Records to process:

----

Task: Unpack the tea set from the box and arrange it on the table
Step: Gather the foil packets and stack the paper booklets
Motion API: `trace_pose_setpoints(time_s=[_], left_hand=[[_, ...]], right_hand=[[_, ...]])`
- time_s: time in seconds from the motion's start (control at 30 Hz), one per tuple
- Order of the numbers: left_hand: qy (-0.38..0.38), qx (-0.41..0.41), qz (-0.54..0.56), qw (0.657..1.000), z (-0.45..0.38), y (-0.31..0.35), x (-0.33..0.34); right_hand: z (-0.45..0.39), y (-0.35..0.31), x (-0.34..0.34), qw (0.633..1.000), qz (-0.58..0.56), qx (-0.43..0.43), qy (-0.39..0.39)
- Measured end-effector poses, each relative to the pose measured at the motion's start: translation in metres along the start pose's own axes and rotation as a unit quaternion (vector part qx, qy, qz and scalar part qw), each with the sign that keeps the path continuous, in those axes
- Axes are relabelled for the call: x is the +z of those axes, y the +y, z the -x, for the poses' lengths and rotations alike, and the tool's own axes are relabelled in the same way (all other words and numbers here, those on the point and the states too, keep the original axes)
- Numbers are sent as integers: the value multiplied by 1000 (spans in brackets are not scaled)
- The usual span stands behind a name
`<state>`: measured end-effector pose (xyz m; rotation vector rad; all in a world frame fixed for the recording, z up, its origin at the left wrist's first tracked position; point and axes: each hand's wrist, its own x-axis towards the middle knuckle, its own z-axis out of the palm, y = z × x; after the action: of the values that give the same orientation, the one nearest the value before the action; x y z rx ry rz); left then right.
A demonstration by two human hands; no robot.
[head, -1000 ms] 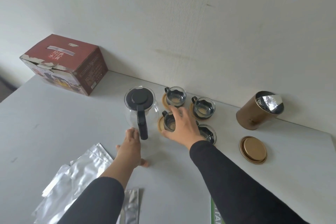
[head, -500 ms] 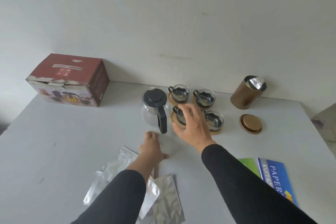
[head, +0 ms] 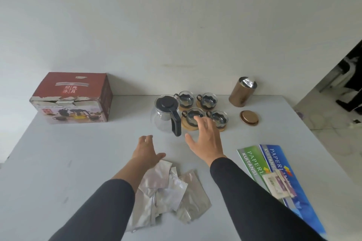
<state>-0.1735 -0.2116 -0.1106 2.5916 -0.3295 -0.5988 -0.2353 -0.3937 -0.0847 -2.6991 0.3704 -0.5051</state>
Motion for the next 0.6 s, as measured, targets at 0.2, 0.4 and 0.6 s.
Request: trace_pose_setpoints(time_s=[0.2,0.4,0.6], left_hand=[[-11,-5,3,1000,17,0,5],[-14,-25,0,1000,35,3,16],[-31,-18,-17,999,46,2,27]], right_hand=[[12,2,-2,1000,-7,3,-14],[21,12,-5,999,-14,2,-33],[36,17,-4,998,0,20,-51]])
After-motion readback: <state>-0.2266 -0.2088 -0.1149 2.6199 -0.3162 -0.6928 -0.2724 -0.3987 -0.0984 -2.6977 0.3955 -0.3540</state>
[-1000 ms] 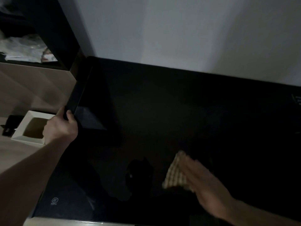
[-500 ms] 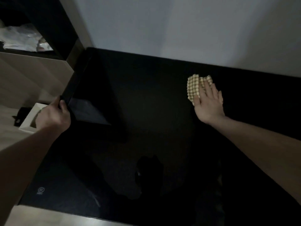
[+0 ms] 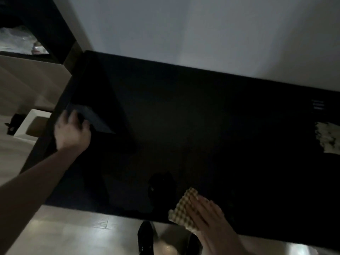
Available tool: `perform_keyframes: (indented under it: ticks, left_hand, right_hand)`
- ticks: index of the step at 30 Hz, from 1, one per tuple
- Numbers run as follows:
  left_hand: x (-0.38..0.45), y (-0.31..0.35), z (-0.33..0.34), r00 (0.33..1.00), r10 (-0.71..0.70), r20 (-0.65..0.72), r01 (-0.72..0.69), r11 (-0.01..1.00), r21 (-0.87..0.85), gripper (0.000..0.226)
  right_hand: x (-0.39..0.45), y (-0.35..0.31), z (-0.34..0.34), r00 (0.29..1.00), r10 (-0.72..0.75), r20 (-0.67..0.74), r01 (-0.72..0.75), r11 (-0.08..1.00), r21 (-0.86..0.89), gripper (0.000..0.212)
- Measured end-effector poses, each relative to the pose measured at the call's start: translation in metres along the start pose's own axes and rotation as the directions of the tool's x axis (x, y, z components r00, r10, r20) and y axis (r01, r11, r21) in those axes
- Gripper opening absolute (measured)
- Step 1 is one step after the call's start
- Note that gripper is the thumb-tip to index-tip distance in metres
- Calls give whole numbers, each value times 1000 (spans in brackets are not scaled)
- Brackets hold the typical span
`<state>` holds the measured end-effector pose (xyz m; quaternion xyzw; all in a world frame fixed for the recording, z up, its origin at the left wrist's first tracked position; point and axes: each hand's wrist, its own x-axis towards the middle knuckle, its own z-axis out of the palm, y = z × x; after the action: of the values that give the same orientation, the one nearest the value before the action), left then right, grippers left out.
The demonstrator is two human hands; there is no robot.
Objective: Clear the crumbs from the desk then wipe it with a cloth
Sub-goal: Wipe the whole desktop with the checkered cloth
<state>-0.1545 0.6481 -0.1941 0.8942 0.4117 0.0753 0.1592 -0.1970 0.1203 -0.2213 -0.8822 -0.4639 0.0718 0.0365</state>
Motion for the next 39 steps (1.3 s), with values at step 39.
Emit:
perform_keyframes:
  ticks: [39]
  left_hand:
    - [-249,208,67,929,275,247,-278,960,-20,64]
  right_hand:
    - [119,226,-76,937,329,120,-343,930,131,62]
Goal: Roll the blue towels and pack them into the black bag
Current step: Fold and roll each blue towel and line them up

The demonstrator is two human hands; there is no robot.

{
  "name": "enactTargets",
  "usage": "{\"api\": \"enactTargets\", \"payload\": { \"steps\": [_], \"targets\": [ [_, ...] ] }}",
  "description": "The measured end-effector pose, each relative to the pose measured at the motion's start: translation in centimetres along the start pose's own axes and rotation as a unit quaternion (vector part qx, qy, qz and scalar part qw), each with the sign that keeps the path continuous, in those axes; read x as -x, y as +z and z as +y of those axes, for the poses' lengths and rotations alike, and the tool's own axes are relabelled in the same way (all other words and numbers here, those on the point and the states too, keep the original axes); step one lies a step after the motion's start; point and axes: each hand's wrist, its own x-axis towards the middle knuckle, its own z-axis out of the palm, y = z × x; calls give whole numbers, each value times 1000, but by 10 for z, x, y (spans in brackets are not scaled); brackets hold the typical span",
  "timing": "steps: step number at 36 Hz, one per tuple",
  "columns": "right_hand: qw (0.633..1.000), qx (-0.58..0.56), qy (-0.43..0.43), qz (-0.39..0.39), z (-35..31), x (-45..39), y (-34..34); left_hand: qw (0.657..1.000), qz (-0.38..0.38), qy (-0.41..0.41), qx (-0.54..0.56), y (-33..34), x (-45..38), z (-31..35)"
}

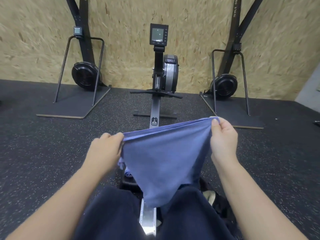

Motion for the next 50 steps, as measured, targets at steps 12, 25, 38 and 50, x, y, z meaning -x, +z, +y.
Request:
{"api": "enactTargets", "payload": {
  "steps": [12, 25, 38, 50],
  "targets": [
    [974, 211, -79, -31, 29, -7, -12, 991, 111, 7, 77, -19, -9, -4],
    [977, 199, -56, -52, 33, 3, -7, 968, 128, -68, 205, -4, -3, -13],
    [984, 172, -24, -29, 28, 9, 2, 978, 57, 8, 200, 3, -1, -13],
    [984, 175, -19, -27, 31, 6, -1, 916, 68, -149, 365, 2, -3, -7]
  ]
}}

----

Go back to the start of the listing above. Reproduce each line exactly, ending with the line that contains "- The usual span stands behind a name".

Response area:
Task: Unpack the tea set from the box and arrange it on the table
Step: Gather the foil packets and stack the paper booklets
Motion API: `trace_pose_setpoints(time_s=[_], left_hand=[[_, ...]], right_hand=[[_, ...]])`
- time_s: time in seconds from the motion's start (control at 30 Hz), one per tuple
- Order of the numbers: left_hand: qy (-0.38..0.38), qx (-0.41..0.41), qz (-0.54..0.56), qw (0.657..1.000), z (-0.45..0.38), y (-0.31..0.35), x (-0.33..0.34); right_hand: z (-0.45..0.39), y (-0.35..0.31), x (-0.34..0.34), qw (0.633..1.000), qz (-0.58..0.56), qx (-0.43..0.43), qy (-0.39..0.39)
- Measured end-effector poses, each relative to the pose measured at the motion's start: translation in metres along the start pose's own axes and rotation as a unit quaternion (vector part qx, qy, qz and scalar part qw), each with the sign that keeps the path continuous, in those axes
- Axes are relabelled for the call: x is the +z of those axes, y the +y, z the -x, for the poses' lengths and rotations alike, and the tool's own axes are relabelled in the same way (all other words and numbers here, those on the point and the states too, keep the original axes)
- Numbers are sent as integers: the value multiplied by 1000 (spans in brackets are not scaled)
- The usual span stands behind a name

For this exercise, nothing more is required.